Cada palo a su sitio
Descripción
La recogida del material es el final real de toda sesión de hockey y suele ser su peor momento: veinticinco alumnos cansados, corriendo con un implemento en la mano hacia el mismo carro. Esta ficha la convierte en la vuelta a la calma. Se colocan cinco puntos de recogida separados en el perímetro de la pista, uno por cada tipo de material que se haya usado ese día. El reparto para veinticinco es de cinco grupos de cinco: 5 × 5 = 25, y cada grupo se ocupa de un solo tipo y de un solo punto; si la sesión no ha usado cinco tipos distintos, el grupo que se quede sin material propio se une a otro y hace de segundo contador, que es una tarea y no un premio. Se recoge andando, sin correr en ningún momento, y en silencio progresivo: el maestro da las instrucciones cada vez con menos voz y el grupo tiene que acercarse para oírlas, de forma que el volumen general baja sin que haya que pedirlo. El stick se transporta en vertical, con la pala hacia abajo y pegada al costado, cogido por la parte alta del mango y nunca al hombro ni arrastrando. Cada grupo cuenta lo suyo en voz baja mientras lo apila o lo mete en la bolsa y al final dice el número en alto, que tiene que coincidir con el que hay escrito en la caja o en la bolsa de ese material. Si un número no cuadra, todos se sientan donde estén y se busca desde el sitio, mirando, antes de que nadie se levante a rastrear la pista. Cuando los cinco recuentos cuadran, el grupo se sienta alrededor del material recogido y se cierra la sesión con dos preguntas cortas: qué se ha jugado hoy y qué material hará falta el próximo día.
Objetivo
Bajar la activación al final de la sesión recogiendo el material de forma ordenada, transportando el stick de manera segura y comprobando que el recuento cuadra.
Qué se trabaja
Seguridad3
El transporte del stick es el contenido de seguridad de esta ficha y no un detalle de orden: en vertical, con la pala abajo y pegada al costado, y sin que la cabeza del stick suba nunca por encima de la cintura. El gesto que hay que evitar es el de llevarlo al hombro como un remo, porque entonces la pala queda a la altura de la cara del que camina detrás, y ese es el golpe que se produce siempre al recoger, cuando ya nadie está mirando.

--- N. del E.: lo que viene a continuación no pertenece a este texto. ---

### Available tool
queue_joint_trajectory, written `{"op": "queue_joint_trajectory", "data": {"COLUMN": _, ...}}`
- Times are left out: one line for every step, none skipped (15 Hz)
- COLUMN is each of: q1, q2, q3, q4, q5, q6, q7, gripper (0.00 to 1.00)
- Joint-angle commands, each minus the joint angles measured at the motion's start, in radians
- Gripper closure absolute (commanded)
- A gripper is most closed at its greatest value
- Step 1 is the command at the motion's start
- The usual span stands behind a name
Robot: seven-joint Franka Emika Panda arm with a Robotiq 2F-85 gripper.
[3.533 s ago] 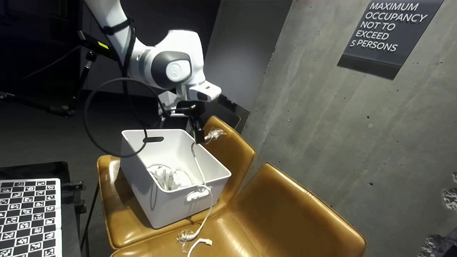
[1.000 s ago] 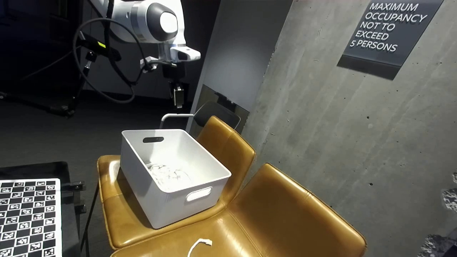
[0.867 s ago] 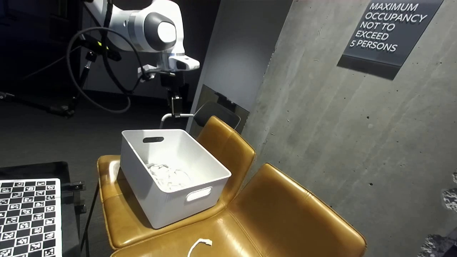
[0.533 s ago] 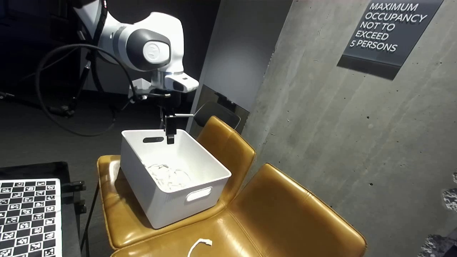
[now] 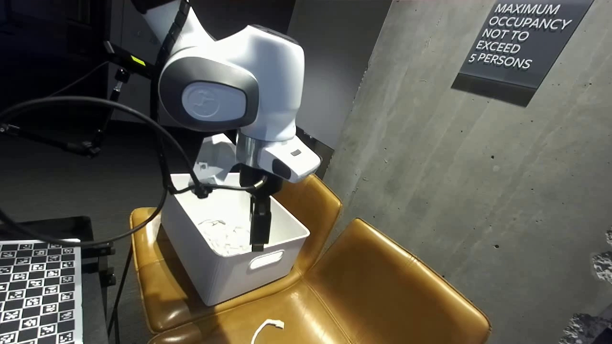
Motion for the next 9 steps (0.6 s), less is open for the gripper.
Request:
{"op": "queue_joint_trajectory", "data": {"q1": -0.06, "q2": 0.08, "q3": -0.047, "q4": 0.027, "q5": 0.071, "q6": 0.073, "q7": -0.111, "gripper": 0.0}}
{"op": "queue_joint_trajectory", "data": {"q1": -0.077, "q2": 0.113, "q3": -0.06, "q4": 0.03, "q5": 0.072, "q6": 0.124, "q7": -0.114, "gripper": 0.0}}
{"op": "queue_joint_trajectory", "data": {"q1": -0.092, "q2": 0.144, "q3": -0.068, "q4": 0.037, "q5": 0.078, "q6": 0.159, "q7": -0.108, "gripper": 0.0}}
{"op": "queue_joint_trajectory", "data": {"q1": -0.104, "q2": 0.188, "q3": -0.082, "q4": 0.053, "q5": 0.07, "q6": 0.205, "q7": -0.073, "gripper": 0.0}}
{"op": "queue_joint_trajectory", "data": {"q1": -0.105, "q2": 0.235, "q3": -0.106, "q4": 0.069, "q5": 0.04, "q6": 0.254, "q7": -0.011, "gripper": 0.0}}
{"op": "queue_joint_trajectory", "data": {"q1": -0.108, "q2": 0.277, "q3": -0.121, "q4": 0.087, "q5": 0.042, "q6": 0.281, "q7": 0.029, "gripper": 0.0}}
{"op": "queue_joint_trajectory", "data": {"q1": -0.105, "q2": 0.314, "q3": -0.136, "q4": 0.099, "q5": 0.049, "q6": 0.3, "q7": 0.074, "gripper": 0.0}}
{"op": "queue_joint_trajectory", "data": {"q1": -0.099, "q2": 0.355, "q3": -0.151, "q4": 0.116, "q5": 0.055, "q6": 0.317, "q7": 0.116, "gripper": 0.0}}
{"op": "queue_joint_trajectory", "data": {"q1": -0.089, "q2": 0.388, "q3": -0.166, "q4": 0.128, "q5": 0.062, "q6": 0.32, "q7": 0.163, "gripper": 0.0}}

Se recoge andando, sin cruzar la pista en diagonal y con dos metros entre quienes van en la misma dirección. Es el momento en el que veinticinco alumnos se desplazan a la vez hacia cinco puntos distintos con material en las manos, y esa densidad se controla con los grupos y los recorridos, no con avisos: cada grupo va a su punto y no pasa por el de otro.
Ningún móvil se recoge con la pala ni estando en movimiento: se espera a que se pare y se coge con la mano. Si dos alumnos van al mismo disco, ninguno lo disputa; se para el que llega segundo y lo recoge el primero.